Work order: For this exercise, return all the data word for word, with images left out.

(Dataset entries)
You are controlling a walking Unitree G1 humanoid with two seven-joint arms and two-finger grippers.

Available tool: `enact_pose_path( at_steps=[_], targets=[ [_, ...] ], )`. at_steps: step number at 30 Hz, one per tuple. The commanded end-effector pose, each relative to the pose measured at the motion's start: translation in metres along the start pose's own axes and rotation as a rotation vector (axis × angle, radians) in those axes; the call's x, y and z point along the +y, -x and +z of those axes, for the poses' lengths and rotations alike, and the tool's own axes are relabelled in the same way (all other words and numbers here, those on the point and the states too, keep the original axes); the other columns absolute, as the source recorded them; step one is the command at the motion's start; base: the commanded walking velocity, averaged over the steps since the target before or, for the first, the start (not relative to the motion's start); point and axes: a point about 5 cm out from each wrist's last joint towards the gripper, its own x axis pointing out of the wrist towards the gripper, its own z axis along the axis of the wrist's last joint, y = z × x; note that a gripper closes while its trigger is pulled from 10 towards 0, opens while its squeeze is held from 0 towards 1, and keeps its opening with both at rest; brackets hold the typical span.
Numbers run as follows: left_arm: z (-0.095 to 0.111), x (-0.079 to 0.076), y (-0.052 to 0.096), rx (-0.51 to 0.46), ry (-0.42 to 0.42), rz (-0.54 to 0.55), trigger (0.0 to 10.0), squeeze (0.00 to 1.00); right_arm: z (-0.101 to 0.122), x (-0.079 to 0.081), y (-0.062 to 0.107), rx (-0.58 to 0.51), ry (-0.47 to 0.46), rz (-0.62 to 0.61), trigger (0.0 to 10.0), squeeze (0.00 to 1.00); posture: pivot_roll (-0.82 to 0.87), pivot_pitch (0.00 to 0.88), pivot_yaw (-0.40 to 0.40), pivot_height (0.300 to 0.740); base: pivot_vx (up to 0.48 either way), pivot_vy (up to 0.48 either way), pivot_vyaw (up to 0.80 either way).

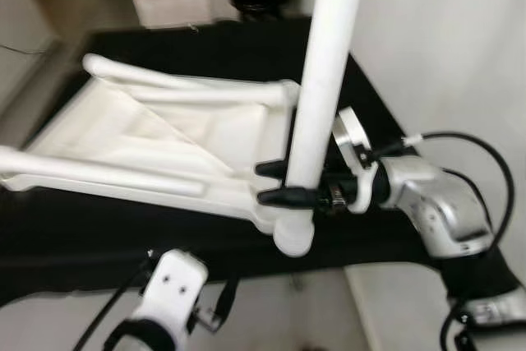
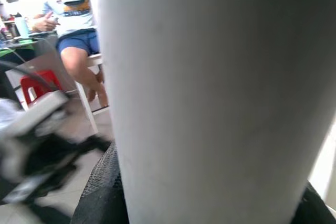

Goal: Building children table

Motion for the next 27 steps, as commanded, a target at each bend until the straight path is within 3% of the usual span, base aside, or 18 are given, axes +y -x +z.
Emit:
enact_pose_path(
  at_steps=[1,10,11,14,27],
  targets=[
    [0.003,0.000,0.001,-0.001,-0.014,0.001,10.0,0.00,0.006,-0.003,-0.002,-0.016,0.035,-0.025,10.0,0.00,-0.04,0.314,0.030,0.740,0.000,0.000,0.00],
    [0.007,0.001,-0.001,-0.020,-0.008,0.034,10.0,0.00,0.023,-0.008,-0.001,-0.154,-0.016,-0.066,10.0,0.00,-0.04,0.348,0.031,0.740,0.000,0.000,0.00],
    [0.008,0.002,-0.002,-0.031,-0.010,0.053,10.0,0.00,0.032,-0.008,-0.002,-0.233,-0.047,-0.058,10.0,0.00,-0.04,0.351,0.027,0.740,0.000,0.000,0.00],
    [0.009,0.004,-0.002,-0.040,-0.011,0.083,10.0,0.00,0.038,-0.008,-0.005,-0.285,-0.060,-0.049,10.0,0.00,-0.04,0.353,0.026,0.740,0.000,0.000,0.00],
    [0.007,0.006,-0.004,-0.038,-0.022,0.133,10.0,0.00,0.037,-0.011,-0.020,-0.303,-0.036,-0.086,10.0,0.00,-0.03,0.322,0.022,0.740,0.000,0.000,0.00]
  ],
)
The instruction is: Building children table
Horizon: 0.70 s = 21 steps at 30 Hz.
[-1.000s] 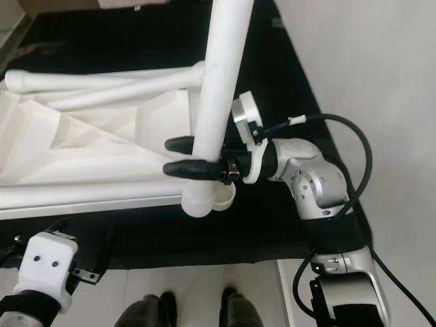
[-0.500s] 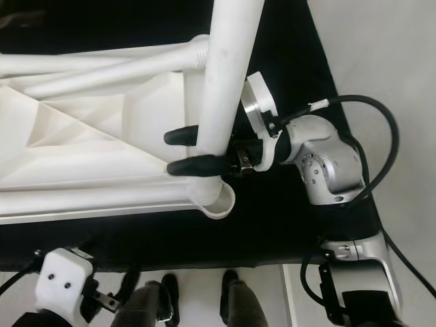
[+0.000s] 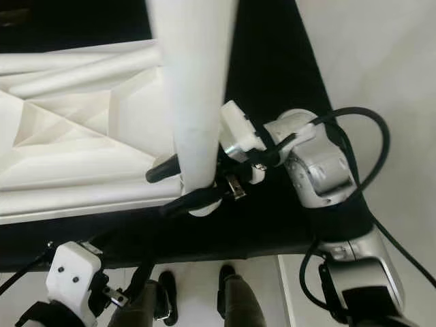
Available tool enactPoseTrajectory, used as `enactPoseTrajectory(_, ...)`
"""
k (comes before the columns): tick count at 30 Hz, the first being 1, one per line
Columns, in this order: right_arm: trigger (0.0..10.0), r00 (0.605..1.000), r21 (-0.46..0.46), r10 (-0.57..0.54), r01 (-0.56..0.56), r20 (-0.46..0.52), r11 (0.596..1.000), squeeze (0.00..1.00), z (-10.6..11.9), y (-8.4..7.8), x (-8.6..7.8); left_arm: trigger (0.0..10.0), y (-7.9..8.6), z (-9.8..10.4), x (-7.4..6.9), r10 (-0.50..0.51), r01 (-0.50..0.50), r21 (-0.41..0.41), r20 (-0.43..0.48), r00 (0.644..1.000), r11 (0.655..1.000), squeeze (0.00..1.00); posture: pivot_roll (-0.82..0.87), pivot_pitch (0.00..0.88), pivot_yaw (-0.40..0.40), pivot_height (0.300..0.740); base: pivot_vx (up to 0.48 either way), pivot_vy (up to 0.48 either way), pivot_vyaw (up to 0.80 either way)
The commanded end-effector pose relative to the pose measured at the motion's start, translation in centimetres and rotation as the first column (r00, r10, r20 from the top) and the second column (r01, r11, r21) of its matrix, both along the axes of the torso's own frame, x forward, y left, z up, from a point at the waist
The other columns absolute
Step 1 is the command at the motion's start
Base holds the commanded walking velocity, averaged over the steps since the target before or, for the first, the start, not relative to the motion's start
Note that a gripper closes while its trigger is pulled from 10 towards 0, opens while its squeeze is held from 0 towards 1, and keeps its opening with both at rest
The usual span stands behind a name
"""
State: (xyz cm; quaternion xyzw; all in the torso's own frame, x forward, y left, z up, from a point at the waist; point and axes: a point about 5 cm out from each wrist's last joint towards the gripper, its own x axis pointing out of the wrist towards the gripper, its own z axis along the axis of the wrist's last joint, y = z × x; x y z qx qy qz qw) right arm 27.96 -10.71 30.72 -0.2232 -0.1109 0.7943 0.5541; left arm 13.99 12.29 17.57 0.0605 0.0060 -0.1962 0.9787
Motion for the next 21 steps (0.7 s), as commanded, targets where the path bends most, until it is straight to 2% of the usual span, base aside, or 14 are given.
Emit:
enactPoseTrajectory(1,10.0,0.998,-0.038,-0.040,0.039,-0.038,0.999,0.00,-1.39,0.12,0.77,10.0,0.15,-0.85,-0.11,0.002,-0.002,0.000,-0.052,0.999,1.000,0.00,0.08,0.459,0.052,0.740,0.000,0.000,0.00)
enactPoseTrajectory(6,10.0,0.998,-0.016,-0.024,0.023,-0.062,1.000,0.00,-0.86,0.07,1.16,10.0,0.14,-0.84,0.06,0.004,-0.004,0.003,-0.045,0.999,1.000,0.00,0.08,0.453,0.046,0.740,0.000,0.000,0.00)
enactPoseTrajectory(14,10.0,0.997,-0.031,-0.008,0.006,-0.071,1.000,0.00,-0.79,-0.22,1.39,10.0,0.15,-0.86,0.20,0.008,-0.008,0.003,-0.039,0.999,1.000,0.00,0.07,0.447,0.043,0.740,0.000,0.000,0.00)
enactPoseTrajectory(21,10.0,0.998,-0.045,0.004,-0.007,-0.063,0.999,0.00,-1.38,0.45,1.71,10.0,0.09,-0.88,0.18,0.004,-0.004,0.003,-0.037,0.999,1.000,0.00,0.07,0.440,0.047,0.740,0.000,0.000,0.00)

Answer to this problem:
You are controlling a walking Unitree G1 humanoid with two seven-joint arms and two-finger grippers.

Available tool: `enact_pose_path( at_steps=[_], targets=[ [_, ...] ], )`. at_steps: step number at 30 Hz, one per tuple. The commanded end-effector pose, each relative to the pose measured at the motion's start: translation in metres along the start pose's own axes and rotation as a rotation vector (axis × angle, radians) in those axes; the call's x, y and z point along the +y, -x and +z of those axes, for the poses' lengths and rotations alike, and the tool's own axes are relabelled in the same way (all other words and numbers here, those on the point and the states too, keep the original axes); the other columns absolute, as the source recorded them; step one is the command at the motion's start; base: the commanded walking velocity, averaged over the steps since the target before or, for the first, the start (not relative to the motion's start); point and axes: a point about 5 cm out from each wrist's last joint towards the gripper, its own x axis pointing out of the wrist towards the gripper, its own z axis along the axis of the wrist's last joint, y = z × x; note that a gripper closes while its trigger is pulled from 10 towards 0, opens while its squeeze is held from 0 towards 1, and keeps its opening with both at rest; brackets hold the typical span.
Numbers run as follows: left_arm: z (-0.095 to 0.111), x (-0.079 to 0.076), y (-0.052 to 0.096), rx (-0.51 to 0.46), ry (-0.42 to 0.42), rz (-0.54 to 0.55), trigger (0.0 to 10.0), squeeze (0.00 to 1.00); right_arm: z (-0.101 to 0.122), x (-0.079 to 0.081), y (-0.062 to 0.107), rx (-0.58 to 0.51), ry (-0.47 to 0.46), rz (-0.62 to 0.61), trigger (0.0 to 10.0), squeeze (0.00 to 1.00); posture: pivot_roll (-0.82 to 0.87), pivot_pitch (0.00 to 0.88), pivot_yaw (-0.40 to 0.40), pivot_height (0.300 to 0.740); base: pivot_vx (up to 0.48 either way), pivot_vy (up to 0.48 either way), pivot_vyaw (up to 0.80 either way).


Goal: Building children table

Motion for the next 27 steps, as commanded, a target at each bend until the straight path is within 3% of the usual span, base aside, or 18 are given, axes +y -x +z.
Emit:
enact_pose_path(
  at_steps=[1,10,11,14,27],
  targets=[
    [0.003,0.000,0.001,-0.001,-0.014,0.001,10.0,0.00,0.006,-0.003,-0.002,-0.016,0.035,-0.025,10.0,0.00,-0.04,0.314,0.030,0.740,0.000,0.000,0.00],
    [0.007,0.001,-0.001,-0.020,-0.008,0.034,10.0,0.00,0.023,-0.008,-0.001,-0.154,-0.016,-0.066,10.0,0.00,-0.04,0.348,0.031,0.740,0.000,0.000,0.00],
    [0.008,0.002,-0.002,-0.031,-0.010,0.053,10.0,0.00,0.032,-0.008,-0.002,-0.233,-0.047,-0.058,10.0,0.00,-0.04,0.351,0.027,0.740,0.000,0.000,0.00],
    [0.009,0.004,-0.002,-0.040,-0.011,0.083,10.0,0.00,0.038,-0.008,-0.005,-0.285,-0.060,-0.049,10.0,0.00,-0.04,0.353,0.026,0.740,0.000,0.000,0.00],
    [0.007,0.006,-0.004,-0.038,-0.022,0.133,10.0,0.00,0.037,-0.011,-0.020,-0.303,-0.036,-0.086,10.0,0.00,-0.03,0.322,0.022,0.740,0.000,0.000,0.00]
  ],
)
The instruction is: Building children table
Horizon: 0.70 s = 21 steps at 30 Hz.
[-1.000s] 
[-0.500s] 
[+0.000s] 
Available tool enactPoseTrajectory, used as `enactPoseTrajectory(_, ...)`
"""
k (comes before the columns): tick count at 30 Hz, the first being 1, one per line
Columns, in this order: right_arm: trigger (0.0..10.0), r00 (0.605..1.000), r21 (-0.46..0.46), r10 (-0.57..0.54), r01 (-0.56..0.56), r20 (-0.46..0.52), r11 (0.596..1.000), squeeze (0.00..1.00), z (-10.6..11.9), y (-8.4..7.8), x (-8.6..7.8); left_arm: trigger (0.0..10.0), y (-7.9..8.6), z (-9.8..10.4), x (-7.4..6.9), r10 (-0.50..0.51), r01 (-0.50..0.50), r21 (-0.41..0.41), r20 (-0.43..0.48), r00 (0.644..1.000), r11 (0.655..1.000), squeeze (0.00..1.00); posture: pivot_roll (-0.82..0.87), pivot_pitch (0.00..0.88), pivot_yaw (-0.40..0.40), pivot_height (0.300..0.740); base: pivot_vx (up to 0.48 either way), pivot_vy (up to 0.48 either way), pivot_vyaw (up to 0.80 either way)
The commanded end-effector pose relative to the pose measured at the motion's start, translation in centimetres and rotation as the first column (r00, r10, r20 from the top) and the second column (r01, r11, r21) of its matrix, both along the axes of the torso's own frame, x forward, y left, z up, from a point at the waist
The other columns absolute
Step 1 is the command at the motion's start
Base holds the commanded walking velocity, averaged over the steps since the target before or, for the first, the start, not relative to the motion's start
Note that a gripper closes while its trigger is pulled from 10 towards 0, opens while its squeeze is held from 0 towards 1, and keeps its opening with both at rest
The usual span stands behind a name
"""
State: (xyz cm; quaternion xyzw; all in the torso's own frame, x forward, y left, z up, from a point at the waist; point and axes: a point about 5 cm out from each wrist's last joint towards the gripper, its own x axis pointing out of the wrist towards the gripper, its own z axis along the axis of the wrist's last joint, y = z × x; x y z qx qy qz qw) right arm 27.96 -10.71 30.72 -0.2232 -0.1109 0.7943 0.5541; left arm 13.99 12.29 17.57 0.0605 0.0060 -0.1962 0.9787
Motion for the next 21 steps (0.7 s), as commanded, targets where the path bends most, until it is straight to 2% of the usual span, base aside, or 14 are given.
Emit:
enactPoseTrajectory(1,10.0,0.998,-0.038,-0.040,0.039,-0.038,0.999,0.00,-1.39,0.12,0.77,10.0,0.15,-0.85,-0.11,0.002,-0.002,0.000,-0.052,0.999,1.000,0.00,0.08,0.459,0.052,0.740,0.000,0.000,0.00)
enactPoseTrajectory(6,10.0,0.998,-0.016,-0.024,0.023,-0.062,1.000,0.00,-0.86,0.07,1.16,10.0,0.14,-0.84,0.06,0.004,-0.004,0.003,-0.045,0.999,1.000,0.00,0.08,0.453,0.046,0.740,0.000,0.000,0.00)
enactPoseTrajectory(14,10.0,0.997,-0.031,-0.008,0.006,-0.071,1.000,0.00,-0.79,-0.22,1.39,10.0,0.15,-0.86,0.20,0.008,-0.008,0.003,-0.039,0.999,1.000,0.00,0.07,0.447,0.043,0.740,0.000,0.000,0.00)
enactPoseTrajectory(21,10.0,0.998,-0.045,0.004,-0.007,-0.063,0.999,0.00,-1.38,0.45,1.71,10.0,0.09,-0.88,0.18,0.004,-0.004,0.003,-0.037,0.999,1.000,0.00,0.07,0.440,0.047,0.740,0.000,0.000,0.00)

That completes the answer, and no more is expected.